Bischof Weber: Charta soll Zusammenarbeit der Kirchen festigen

Nachricht 03. Februar 2006

Braunschweig (epd). Mit der Unterzeichnung der "Charta Oecumenica" will der evangelische Landesbischof Friedrich Weber die Zusammenarbeit der evangelischen Kirchen in Niedersachsen mit der katholischen Kirche stärken. Diesen Schritt kündigte Weber am Freitag auf einer Pressekonferenz in Braunschweig an. Der braunschweigiische Landesbischof ist auch neuer Catholica-Beauftragter der lutherischen Kirchen.

Die 2001 in Straßburg verabschiedete "Charta Oecumenica" gilt als eines der bedeutendsten gemeinsamen Dokumente der christlichen Kirchen in Europa. Es schreibt erstmals die Zusammenarbeit verbindlich fest. Einigkeit unter den Kirchen sei Voraussetzung für den Frieden unter den Nationen, heißt es in dem Text, der inzwischen in 30 Sprachen übersetzt wurde.

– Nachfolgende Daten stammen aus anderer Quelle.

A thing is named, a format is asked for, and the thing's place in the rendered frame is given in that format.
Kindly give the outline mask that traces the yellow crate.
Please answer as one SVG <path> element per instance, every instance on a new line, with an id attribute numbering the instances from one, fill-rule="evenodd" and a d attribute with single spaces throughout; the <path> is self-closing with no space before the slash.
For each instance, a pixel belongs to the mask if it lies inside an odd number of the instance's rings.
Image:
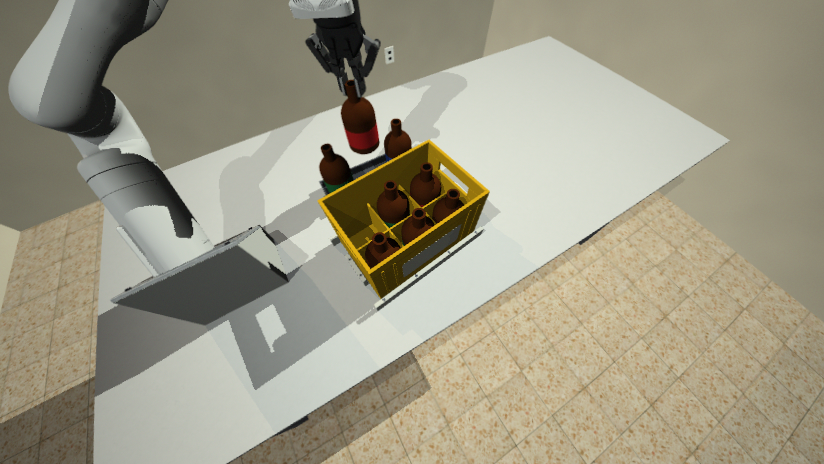
<path id="1" fill-rule="evenodd" d="M 421 164 L 425 162 L 433 165 L 432 173 L 441 182 L 441 196 L 422 207 L 435 226 L 403 246 L 402 225 L 412 216 L 414 209 L 421 208 L 410 196 L 410 184 L 420 173 Z M 468 193 L 440 170 L 441 164 L 469 188 Z M 396 182 L 397 189 L 408 197 L 410 206 L 410 215 L 391 228 L 383 222 L 377 211 L 378 197 L 385 191 L 384 183 L 388 180 Z M 464 206 L 437 224 L 432 219 L 433 208 L 440 199 L 446 197 L 449 189 L 457 189 L 460 192 L 459 200 Z M 343 239 L 341 243 L 377 295 L 383 298 L 471 234 L 475 230 L 489 193 L 490 191 L 466 170 L 432 141 L 427 140 L 339 188 L 333 205 L 332 227 L 340 241 Z M 372 241 L 372 236 L 377 232 L 394 239 L 401 249 L 370 269 L 365 259 L 365 251 Z"/>

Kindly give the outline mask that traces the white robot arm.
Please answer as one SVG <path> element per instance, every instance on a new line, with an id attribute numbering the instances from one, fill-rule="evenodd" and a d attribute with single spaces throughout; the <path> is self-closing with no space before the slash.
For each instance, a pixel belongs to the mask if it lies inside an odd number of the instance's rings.
<path id="1" fill-rule="evenodd" d="M 167 2 L 59 0 L 8 88 L 23 117 L 69 135 L 83 156 L 79 173 L 153 277 L 214 245 L 125 105 L 102 83 L 115 54 L 153 27 Z"/>

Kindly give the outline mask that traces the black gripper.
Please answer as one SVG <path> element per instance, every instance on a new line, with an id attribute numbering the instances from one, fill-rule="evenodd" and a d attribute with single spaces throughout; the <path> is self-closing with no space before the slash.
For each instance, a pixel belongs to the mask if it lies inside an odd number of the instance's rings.
<path id="1" fill-rule="evenodd" d="M 347 72 L 344 71 L 344 58 L 346 58 L 354 76 L 357 97 L 362 98 L 366 91 L 364 77 L 368 77 L 373 68 L 381 42 L 379 39 L 373 40 L 366 35 L 361 24 L 359 2 L 358 0 L 352 0 L 352 2 L 355 11 L 351 16 L 313 19 L 316 24 L 316 33 L 312 33 L 305 43 L 323 69 L 337 77 L 339 89 L 344 96 L 347 96 L 345 83 L 348 81 Z M 365 45 L 367 53 L 364 66 L 360 52 L 362 44 Z"/>

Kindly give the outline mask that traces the brown bottle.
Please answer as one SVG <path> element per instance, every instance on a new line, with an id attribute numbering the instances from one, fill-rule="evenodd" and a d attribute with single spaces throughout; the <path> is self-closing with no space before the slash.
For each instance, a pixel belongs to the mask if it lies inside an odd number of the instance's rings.
<path id="1" fill-rule="evenodd" d="M 386 162 L 412 149 L 410 136 L 402 130 L 401 120 L 391 120 L 391 130 L 384 139 Z"/>
<path id="2" fill-rule="evenodd" d="M 354 180 L 347 160 L 335 154 L 331 144 L 323 144 L 320 149 L 324 157 L 320 161 L 319 171 L 329 193 Z"/>
<path id="3" fill-rule="evenodd" d="M 409 200 L 404 192 L 397 189 L 393 180 L 384 183 L 384 190 L 378 197 L 377 211 L 383 222 L 391 228 L 410 215 Z"/>
<path id="4" fill-rule="evenodd" d="M 401 248 L 394 239 L 386 237 L 382 232 L 375 233 L 365 251 L 365 259 L 369 268 L 372 269 L 399 249 Z"/>
<path id="5" fill-rule="evenodd" d="M 401 234 L 403 246 L 407 245 L 433 226 L 435 226 L 434 222 L 426 216 L 424 209 L 414 209 L 412 216 L 407 218 L 402 225 Z"/>
<path id="6" fill-rule="evenodd" d="M 441 182 L 432 171 L 432 164 L 427 162 L 421 164 L 420 173 L 412 179 L 410 184 L 410 196 L 421 208 L 441 196 Z"/>
<path id="7" fill-rule="evenodd" d="M 341 107 L 341 118 L 350 149 L 370 154 L 380 144 L 375 110 L 366 98 L 357 97 L 354 80 L 346 81 L 345 88 L 348 99 Z"/>
<path id="8" fill-rule="evenodd" d="M 438 224 L 446 217 L 464 206 L 459 200 L 460 192 L 457 189 L 449 189 L 446 197 L 440 199 L 433 208 L 432 219 Z M 458 202 L 459 201 L 459 202 Z"/>

Die Trennung der Christenheit soll der Charta zufolge langfristig überwunden werden. Zugleich soll der Dialog zum Judentum, zum Islam und anderen Weltreligionen ausgebaut werden. Weber sagte, von der bevorstehenden Vollversammlung des Ökumenischen Rates der Kirchen in Porto Alegre erhoffe man "eine deutliche Neuausrichtung im Streben nach christlicher Einheit".

Der braunschweigische Landesbischof nimmt an der Vollversammlung in Brasilien vom 14. bis 23. Februar teil. Die katholische Kirche werde durch Beobachter vertreten sein, sagte Weber. Insgesamt werden 3.000 Teilnehmer in Porto Alegre erwartet.